Faggioli speaks as though it were after-hours at the Catholic Church, and anyone trying to enter should be subjected to questioning. There is an ecclesial nativism in his rhetoric, as if we become one with Christ through birth and not baptism. Converts perhaps need to be checked for lice or put in quarantine. “They have not faced the same kind of scrutiny or lengthy test and evaluation” as, say, new religious orders do. They are “finding an easier welcome into a Church that they then go and criticize.”

Austen Ivereigh echoes Faggioli in Crux. He writes that “Schmitz never actually said the pope wasn’t Catholic, but his narrative … adds up to something rather like it.” To support this assertion, Ivereigh quotes Ross Douthat saying something pungent about Pope Francis—though not, strangely, claiming that the pope is not Catholic. Let me see if I have this right: I did not actually say that the pope is not Catholic, but I as good as did, because Ross Douthat (and here I admit I lose the thread) also did not say that the pope is not Catholic. It is a game of thimblerig.

Ivereigh has some kind words for converts.
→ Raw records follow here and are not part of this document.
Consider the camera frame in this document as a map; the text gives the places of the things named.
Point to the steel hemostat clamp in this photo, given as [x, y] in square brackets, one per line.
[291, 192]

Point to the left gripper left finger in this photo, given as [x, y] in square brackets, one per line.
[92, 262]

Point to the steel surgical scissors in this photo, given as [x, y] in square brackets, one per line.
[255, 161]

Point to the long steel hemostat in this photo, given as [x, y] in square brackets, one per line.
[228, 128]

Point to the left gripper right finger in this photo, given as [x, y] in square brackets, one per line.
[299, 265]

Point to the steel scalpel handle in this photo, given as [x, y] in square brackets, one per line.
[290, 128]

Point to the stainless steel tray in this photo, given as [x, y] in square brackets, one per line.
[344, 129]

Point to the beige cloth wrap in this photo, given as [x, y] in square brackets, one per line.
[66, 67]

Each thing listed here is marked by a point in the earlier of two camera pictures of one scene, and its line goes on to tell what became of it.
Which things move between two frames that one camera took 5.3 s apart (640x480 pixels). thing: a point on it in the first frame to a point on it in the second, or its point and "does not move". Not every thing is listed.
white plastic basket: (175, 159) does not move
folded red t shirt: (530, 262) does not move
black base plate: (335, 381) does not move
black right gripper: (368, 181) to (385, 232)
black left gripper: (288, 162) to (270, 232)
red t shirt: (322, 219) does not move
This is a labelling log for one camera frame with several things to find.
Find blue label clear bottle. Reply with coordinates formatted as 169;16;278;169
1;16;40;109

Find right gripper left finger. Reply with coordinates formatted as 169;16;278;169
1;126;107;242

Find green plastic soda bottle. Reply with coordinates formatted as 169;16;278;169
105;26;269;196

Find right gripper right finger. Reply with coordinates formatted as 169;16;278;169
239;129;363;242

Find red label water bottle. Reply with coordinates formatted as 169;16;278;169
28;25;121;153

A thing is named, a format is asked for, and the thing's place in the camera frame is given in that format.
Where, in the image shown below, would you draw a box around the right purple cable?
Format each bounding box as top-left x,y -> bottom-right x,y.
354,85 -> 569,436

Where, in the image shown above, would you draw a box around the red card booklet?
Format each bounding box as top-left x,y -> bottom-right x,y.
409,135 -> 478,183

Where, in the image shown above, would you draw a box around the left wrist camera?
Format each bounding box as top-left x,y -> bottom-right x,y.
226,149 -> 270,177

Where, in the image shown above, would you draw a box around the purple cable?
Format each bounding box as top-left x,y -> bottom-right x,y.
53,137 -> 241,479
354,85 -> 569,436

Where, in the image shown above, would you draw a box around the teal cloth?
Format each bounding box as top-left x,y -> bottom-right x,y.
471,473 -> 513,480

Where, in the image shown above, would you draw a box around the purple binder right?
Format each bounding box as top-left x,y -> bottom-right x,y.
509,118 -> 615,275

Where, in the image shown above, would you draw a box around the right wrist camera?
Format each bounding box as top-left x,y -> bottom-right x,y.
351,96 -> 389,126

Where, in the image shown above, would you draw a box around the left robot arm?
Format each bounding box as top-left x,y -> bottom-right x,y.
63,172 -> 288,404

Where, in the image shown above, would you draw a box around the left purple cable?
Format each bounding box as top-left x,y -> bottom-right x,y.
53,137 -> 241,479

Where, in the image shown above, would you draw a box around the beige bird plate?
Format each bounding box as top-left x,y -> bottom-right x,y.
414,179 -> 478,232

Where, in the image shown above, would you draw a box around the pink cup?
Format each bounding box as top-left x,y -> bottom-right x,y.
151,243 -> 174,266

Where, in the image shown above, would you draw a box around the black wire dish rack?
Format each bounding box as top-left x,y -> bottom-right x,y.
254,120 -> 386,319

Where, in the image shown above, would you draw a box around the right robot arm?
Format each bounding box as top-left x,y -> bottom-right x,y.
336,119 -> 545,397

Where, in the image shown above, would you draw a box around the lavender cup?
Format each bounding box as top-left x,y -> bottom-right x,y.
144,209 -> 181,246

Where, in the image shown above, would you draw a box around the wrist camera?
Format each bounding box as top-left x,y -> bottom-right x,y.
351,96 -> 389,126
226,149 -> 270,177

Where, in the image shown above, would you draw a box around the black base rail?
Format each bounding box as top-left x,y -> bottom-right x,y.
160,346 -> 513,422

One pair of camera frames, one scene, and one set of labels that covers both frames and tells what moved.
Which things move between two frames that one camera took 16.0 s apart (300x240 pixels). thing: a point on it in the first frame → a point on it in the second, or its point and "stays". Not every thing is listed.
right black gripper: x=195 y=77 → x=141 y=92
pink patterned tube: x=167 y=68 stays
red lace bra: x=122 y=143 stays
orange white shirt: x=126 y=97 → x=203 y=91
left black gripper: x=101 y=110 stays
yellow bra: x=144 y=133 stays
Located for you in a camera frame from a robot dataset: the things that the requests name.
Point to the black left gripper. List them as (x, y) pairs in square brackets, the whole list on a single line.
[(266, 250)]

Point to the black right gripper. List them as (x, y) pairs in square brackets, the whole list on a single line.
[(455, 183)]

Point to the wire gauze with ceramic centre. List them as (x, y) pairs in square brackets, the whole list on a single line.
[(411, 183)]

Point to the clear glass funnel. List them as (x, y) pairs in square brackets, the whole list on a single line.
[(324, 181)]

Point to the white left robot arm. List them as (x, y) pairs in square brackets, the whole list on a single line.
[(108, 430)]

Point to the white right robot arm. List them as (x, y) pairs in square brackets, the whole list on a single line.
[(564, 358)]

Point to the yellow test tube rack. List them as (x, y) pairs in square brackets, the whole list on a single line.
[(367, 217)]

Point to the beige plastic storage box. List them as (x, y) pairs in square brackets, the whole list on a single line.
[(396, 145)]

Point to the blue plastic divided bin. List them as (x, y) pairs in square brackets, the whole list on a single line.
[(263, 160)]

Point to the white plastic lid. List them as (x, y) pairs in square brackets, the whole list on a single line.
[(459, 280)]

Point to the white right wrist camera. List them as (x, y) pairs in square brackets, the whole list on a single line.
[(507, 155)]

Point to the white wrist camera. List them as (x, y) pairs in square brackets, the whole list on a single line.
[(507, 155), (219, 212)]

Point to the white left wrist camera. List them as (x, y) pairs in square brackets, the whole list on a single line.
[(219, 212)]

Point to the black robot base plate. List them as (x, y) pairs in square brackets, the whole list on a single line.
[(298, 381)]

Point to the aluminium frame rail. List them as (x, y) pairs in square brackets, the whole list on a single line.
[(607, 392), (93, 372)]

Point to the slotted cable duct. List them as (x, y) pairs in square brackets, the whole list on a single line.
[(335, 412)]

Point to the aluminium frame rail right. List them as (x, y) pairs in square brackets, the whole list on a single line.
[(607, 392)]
He says that the Church “exists to spread the Gospel, and some of those it touches will want to become Catholic, and that’s wonderful.” These people “are special, and bring great gifts.” In sum, “We love converts.” This love would seem to require a great act of charity, however. Ivereigh diagnoses these special people with “convert neurosis.” They exhibit a “pathological or extreme reaction to something that simply doesn’t correspond to reality.” They are fresh off the boat, and “their baggage has distorted their hermeneutic.”

Both Faggioli and Ivereigh are keen to downplay the doctrinal disagreements that currently split the Church. Faggioli applies a more sociological lens, Ivereigh a more psychological one, to explain away disagreement as stemming from something other than a difference in principle. These tactics are typical of the current pontificate, in which formal doctrinal condemnations and definitions have been set aside in favor of psychologizing the opposition. The cardinals who submitted the dubia have not been answered; they have been accused of some defect of mind or character. If the Church is a field hospital, it would seem to have a large and active psychiatric ward.